> [WHAT IS EXPECTED] Through the line that contains "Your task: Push", return the data below exactly, starting at its first line; leave the rest out.

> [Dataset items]
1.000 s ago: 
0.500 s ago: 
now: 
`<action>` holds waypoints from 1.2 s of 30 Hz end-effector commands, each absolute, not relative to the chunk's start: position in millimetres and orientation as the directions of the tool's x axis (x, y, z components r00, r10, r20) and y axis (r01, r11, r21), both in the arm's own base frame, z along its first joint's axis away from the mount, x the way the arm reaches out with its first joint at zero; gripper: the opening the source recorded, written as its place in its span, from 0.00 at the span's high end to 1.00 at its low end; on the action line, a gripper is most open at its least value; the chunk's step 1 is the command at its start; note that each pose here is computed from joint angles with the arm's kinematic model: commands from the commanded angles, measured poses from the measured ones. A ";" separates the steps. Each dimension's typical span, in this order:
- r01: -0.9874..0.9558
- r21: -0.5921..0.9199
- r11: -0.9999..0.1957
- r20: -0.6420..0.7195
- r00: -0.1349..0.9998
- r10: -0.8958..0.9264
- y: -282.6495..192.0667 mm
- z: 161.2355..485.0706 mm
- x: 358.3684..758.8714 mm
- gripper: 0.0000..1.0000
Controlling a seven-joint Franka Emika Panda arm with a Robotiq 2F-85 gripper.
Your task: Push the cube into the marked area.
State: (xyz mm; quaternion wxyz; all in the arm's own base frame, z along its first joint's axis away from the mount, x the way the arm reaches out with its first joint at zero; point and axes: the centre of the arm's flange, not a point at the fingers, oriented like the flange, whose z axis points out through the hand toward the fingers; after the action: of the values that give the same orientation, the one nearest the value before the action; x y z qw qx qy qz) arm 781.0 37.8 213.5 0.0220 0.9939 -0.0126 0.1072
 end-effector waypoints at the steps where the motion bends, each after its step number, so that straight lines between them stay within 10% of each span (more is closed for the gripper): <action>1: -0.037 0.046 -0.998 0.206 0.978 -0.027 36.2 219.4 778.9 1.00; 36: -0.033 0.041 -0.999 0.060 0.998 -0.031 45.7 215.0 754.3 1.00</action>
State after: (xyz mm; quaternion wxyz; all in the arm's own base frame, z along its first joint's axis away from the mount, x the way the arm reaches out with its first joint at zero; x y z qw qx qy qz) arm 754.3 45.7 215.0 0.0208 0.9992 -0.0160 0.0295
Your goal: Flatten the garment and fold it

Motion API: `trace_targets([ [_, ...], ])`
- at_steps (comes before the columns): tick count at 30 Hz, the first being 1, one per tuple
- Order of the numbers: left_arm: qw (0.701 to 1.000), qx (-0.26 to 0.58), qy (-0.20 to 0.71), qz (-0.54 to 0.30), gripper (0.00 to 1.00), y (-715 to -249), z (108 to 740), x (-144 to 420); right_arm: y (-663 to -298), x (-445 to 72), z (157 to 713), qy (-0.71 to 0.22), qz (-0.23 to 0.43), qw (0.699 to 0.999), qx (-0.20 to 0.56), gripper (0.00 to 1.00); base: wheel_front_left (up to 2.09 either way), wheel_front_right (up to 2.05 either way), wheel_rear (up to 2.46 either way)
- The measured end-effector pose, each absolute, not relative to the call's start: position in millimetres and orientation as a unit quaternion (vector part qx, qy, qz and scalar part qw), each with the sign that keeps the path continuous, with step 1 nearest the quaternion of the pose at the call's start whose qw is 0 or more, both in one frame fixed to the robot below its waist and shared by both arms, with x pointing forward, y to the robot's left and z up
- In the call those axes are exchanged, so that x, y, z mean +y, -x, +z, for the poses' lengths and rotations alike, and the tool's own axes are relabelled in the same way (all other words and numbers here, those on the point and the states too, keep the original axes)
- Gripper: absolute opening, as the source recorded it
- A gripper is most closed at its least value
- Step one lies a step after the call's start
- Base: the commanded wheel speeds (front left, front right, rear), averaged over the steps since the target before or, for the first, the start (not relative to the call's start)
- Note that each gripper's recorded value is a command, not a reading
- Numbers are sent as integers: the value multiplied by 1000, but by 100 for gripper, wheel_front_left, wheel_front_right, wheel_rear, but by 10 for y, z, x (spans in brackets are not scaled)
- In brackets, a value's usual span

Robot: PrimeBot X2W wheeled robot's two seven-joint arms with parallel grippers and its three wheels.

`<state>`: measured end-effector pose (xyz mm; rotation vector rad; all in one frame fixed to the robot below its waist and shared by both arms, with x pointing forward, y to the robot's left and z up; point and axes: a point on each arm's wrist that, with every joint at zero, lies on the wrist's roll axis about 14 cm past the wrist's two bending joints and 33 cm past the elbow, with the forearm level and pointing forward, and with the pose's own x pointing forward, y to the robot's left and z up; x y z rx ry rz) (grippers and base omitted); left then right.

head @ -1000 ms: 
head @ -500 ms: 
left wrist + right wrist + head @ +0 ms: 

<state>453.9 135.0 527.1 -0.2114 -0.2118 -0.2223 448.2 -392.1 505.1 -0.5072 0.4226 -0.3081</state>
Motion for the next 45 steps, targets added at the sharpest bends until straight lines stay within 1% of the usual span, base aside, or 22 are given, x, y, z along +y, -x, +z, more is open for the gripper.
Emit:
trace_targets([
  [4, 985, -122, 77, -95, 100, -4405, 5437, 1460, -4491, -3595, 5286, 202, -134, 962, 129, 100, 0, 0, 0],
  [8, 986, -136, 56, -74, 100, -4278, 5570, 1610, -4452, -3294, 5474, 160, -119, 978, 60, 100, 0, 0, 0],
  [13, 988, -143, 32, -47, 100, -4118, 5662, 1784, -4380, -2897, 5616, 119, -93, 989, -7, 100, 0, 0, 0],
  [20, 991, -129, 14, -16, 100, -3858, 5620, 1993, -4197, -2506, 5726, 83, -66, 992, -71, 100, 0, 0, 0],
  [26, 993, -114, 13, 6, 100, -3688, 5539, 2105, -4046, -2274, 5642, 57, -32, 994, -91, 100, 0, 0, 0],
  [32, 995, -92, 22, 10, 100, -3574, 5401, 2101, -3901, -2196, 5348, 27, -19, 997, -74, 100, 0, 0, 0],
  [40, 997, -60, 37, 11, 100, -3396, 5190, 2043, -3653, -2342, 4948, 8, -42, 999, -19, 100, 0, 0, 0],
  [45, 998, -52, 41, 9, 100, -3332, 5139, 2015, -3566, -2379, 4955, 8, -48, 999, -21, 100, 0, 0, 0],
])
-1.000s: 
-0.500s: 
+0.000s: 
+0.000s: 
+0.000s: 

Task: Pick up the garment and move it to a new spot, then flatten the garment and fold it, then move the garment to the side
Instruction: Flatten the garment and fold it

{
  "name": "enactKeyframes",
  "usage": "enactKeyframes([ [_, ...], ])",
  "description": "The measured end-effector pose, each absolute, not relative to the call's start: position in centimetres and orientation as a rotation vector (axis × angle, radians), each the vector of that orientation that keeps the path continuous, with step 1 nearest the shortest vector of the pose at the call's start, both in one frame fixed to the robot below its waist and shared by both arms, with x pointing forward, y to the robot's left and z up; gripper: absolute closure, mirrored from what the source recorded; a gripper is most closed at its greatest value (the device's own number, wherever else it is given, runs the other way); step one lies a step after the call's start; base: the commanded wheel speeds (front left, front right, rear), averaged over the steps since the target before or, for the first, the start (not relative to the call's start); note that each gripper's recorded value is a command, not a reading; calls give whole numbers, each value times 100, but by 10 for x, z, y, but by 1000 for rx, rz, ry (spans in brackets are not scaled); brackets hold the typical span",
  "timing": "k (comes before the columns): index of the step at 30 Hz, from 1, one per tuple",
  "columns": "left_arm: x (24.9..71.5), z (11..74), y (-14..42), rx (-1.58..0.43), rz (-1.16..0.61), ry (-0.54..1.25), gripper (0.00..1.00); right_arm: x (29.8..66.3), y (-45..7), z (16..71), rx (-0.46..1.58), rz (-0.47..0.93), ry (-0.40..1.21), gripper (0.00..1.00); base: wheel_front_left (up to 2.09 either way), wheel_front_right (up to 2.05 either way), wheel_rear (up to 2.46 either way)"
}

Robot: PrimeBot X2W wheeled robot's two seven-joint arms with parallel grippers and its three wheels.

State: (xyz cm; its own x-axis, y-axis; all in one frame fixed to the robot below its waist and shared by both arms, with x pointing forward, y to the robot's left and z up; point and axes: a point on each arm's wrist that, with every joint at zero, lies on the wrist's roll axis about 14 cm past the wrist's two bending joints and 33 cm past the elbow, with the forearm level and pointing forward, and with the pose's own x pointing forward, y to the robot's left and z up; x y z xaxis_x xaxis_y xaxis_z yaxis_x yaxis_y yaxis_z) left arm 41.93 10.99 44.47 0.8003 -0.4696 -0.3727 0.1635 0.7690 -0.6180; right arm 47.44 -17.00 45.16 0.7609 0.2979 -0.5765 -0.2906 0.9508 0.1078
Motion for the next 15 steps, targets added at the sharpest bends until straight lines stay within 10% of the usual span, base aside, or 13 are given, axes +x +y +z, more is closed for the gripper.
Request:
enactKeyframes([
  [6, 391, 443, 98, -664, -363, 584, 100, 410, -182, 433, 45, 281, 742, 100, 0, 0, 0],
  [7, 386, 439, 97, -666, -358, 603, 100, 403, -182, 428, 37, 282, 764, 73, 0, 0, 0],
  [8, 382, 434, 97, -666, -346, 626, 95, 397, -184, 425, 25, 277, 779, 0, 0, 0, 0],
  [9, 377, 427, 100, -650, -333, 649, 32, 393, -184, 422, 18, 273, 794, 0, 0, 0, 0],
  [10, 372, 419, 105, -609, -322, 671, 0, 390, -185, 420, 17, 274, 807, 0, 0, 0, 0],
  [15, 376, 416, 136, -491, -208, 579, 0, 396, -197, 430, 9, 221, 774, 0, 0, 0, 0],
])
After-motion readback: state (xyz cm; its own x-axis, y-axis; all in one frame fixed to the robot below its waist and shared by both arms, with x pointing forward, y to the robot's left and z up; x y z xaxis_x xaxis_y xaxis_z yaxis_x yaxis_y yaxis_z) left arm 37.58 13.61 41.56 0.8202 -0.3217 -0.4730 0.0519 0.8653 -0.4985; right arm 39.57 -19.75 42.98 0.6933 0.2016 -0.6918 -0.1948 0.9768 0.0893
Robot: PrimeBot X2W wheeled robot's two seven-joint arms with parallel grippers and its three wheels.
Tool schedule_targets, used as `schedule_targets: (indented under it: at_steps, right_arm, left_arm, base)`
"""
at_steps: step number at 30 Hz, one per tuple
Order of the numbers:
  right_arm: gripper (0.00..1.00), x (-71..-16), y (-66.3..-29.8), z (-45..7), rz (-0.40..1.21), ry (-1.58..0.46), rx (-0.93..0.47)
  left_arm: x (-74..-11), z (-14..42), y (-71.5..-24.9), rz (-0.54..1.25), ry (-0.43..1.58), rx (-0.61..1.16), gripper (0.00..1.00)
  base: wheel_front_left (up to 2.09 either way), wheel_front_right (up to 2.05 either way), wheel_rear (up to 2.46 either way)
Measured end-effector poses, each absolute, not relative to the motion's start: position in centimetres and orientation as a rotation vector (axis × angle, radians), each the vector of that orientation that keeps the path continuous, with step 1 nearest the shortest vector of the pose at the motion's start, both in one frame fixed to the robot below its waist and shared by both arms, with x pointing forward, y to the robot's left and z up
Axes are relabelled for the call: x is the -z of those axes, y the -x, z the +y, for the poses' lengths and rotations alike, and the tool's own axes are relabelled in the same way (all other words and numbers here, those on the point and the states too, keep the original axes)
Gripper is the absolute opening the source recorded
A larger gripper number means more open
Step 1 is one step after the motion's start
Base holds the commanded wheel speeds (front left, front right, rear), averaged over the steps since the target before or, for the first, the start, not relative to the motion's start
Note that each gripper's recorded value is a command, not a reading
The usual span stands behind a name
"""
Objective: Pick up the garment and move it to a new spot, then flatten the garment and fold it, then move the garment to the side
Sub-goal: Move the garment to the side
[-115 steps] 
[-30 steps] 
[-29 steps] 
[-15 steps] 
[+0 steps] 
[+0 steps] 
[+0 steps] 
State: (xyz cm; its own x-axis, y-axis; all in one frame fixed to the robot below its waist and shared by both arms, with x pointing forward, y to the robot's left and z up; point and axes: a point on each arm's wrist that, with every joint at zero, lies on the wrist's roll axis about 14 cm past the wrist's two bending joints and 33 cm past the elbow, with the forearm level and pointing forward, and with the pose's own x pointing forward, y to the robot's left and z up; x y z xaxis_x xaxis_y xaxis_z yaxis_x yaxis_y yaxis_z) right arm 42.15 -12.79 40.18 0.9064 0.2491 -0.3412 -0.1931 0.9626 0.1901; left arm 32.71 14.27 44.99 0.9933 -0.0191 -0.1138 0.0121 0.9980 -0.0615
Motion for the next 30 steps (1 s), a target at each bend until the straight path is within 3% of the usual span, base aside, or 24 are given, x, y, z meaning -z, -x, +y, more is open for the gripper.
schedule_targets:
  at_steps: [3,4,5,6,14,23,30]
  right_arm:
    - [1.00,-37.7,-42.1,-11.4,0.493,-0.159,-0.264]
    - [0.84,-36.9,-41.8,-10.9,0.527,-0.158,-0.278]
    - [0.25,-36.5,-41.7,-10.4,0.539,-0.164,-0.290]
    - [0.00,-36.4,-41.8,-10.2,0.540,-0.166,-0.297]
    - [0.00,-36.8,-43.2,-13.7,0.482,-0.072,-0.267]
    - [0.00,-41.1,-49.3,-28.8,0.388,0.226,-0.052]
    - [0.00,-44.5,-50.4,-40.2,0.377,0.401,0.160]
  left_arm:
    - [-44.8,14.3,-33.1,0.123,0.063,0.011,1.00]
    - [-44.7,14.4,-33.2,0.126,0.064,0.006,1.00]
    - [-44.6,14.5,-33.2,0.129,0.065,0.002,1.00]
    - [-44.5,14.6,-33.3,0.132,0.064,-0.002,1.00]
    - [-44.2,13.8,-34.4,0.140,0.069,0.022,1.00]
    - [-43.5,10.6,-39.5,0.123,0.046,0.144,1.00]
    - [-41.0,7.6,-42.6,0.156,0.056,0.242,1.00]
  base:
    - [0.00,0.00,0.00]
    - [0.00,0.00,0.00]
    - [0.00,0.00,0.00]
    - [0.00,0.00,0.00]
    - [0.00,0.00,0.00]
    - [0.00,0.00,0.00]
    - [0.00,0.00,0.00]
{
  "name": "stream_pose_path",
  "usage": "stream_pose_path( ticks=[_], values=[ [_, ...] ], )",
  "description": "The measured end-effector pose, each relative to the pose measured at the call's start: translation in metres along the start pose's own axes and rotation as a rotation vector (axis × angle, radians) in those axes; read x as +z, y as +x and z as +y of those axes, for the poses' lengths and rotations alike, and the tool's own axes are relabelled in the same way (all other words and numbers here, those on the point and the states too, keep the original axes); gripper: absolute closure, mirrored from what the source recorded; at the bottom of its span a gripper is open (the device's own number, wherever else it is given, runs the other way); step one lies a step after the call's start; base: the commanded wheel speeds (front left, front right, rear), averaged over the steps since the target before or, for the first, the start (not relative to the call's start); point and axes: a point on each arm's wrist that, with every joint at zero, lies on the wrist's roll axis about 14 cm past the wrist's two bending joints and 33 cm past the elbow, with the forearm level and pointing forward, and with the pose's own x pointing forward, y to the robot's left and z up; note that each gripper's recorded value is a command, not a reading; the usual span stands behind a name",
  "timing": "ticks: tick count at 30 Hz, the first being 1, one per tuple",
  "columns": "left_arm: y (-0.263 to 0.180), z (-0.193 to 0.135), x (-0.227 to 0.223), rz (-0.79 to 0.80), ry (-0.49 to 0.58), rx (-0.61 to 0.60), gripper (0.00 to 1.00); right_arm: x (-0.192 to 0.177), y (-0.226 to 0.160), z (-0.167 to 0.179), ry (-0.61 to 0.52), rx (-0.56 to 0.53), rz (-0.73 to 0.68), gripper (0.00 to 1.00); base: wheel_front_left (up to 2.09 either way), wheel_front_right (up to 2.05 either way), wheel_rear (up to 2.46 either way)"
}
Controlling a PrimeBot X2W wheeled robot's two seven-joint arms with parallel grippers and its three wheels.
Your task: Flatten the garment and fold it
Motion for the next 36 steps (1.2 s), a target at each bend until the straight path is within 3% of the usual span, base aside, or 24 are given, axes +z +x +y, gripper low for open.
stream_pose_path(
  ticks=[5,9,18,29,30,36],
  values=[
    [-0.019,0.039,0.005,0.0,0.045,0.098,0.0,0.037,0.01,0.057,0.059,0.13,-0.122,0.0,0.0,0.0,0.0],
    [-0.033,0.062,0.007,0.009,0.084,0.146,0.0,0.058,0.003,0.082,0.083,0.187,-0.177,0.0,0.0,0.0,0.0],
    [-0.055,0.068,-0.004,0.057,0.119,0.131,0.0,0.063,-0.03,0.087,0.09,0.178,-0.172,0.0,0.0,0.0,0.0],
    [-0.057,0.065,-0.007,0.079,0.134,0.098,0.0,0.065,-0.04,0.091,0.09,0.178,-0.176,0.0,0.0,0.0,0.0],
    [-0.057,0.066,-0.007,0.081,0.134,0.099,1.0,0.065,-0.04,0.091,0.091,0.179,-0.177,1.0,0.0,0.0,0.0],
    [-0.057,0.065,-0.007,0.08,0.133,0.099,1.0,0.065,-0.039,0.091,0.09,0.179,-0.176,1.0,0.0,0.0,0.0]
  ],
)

> [RESULT OF THE TASK]
1.000 s ago: 
0.500 s ago: 
now: 
`<action>` holds waypoints from 1.2 s of 30 Hz end-effector commands, each absolute, not relative to the chunk's start: position in millimetres and orientation as the directions of the tool's x axis (x, y, z components r00, r10, r20) and y axis (r01, r11, r21), both in the arm's own base frame, z along its first joint's axis away from the mount, x the way the arm reaches out with its first joint at zero; gripper: the opening the source recorded, written as its place in its span, from 0.00 at the span's high end to 1.00 at its low end; on the action line, a gripper is most open at its least value; the chunk's step 1 is the command at its start; note that each pose here is computed from joint angles with the arm's kinematic model: commands from the commanded angles, measured poses from the measured ones. A ";" separates the steps. Each dimension's typical span, in this order:
- r01: -0.9874..0.9558
- r21: -0.5921..0.9199
- r11: -0.9999..0.1957
- r20: -0.6420..0.7195
- r00: -0.1349..0.9998
- r10: -0.8958..0.9264
- y: -282.6495..192.0667 mm
- z: 161.2355..485.0706 mm
- x: 358.3684..758.8714 mm
- gripper: 0.0000..1.0000
Controlling a seven-joint Franka Emika Panda arm with a Robotiq 2F-85 gripper.
Your task: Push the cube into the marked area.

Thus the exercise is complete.